» **Data below**
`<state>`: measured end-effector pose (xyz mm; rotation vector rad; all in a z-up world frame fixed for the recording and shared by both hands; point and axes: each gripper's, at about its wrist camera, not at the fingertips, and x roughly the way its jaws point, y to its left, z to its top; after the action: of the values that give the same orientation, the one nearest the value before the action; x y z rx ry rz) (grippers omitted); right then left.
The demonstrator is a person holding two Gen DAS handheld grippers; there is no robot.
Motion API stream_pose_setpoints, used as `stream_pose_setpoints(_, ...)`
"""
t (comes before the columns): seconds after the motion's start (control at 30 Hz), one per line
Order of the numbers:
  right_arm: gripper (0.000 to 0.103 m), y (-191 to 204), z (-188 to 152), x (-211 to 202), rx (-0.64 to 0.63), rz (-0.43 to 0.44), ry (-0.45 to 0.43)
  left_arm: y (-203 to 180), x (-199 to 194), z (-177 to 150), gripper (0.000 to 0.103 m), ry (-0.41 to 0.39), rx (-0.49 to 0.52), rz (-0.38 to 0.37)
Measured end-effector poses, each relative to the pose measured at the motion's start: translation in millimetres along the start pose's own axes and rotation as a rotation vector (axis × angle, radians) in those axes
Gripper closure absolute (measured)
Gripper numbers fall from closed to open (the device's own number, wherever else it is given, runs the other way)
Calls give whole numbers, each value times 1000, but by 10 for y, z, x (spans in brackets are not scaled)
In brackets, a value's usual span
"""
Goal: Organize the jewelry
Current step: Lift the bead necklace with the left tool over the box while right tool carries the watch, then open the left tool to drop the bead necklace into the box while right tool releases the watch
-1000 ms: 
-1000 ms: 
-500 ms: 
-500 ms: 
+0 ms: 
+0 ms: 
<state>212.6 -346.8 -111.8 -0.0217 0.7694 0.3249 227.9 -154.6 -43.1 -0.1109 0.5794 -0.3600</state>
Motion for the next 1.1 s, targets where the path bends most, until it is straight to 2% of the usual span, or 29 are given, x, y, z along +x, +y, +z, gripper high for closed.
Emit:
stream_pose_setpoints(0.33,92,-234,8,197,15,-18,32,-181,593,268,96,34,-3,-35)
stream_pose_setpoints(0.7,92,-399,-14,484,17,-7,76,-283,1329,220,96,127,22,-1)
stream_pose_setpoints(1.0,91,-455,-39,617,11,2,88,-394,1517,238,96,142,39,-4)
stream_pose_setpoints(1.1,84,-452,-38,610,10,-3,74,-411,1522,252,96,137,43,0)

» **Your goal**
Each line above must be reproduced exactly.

» **Solution below**
`<state>`: measured end-effector pose (xyz mm; rotation vector rad; all in a z-up world frame fixed for the recording and shared by both hands; point and axes: each gripper's, at about its wrist camera, not at the fingertips, and x roughly the way its jaws point, y to its left, z to its top; after the action: of the values that give the same orientation, the one nearest the value before the action; x y z rx ry rz) (grippers omitted); right then left.
The demonstrator is a person holding two Gen DAS handheld grippers; there is no robot.
Motion API stream_pose_setpoints, used as `stream_pose_setpoints(_, ...)`
"""
t (comes before the columns): seconds after the motion's start (control at 30 Hz), one per line
Order of the numbers:
  right_arm: gripper (0.000 to 0.103 m), y (-191 to 204), z (-188 to 152), x (-211 to 202), rx (-0.64 to 0.63), rz (-0.43 to 0.44), ry (-0.45 to 0.43)
  left_arm: y (-203 to 180), x (-199 to 194), z (-177 to 150), gripper (0.000 to 0.103 m), ry (-0.41 to 0.39), rx (-0.49 to 0.52), rz (-0.38 to 0.37)
Measured end-effector poses, each relative to the pose measured at the motion's start: translation in millimetres along the start pose's own axes and rotation as a rotation vector (axis × angle, radians) in those axes
Gripper closure absolute (measured)
Gripper numbers fall from closed to open (the device's own number, wherever else it is given, runs the other way)
Calls give whole numbers, each value times 1000, but by 10 for y, z, x (spans in brackets are not scaled)
In brackets, a value's usual span
"""
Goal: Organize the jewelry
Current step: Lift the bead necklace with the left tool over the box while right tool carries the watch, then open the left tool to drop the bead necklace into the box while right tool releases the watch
-1000 ms: 
-1000 ms: 
-500 ms: 
-500 ms: 
+0 ms: 
+0 ms: 
<state>212.6 -346.8 -111.8 -0.0217 0.7694 0.3249 227.9 -154.6 -43.1 -0.1109 0.5794 -0.3600</state>
Motion for the next 1.1 s, targets where the path bends most, until it is straight to 2% of the usual span, or 29 are given, x, y, z along +x, +y, +z, gripper high for closed.
Emit:
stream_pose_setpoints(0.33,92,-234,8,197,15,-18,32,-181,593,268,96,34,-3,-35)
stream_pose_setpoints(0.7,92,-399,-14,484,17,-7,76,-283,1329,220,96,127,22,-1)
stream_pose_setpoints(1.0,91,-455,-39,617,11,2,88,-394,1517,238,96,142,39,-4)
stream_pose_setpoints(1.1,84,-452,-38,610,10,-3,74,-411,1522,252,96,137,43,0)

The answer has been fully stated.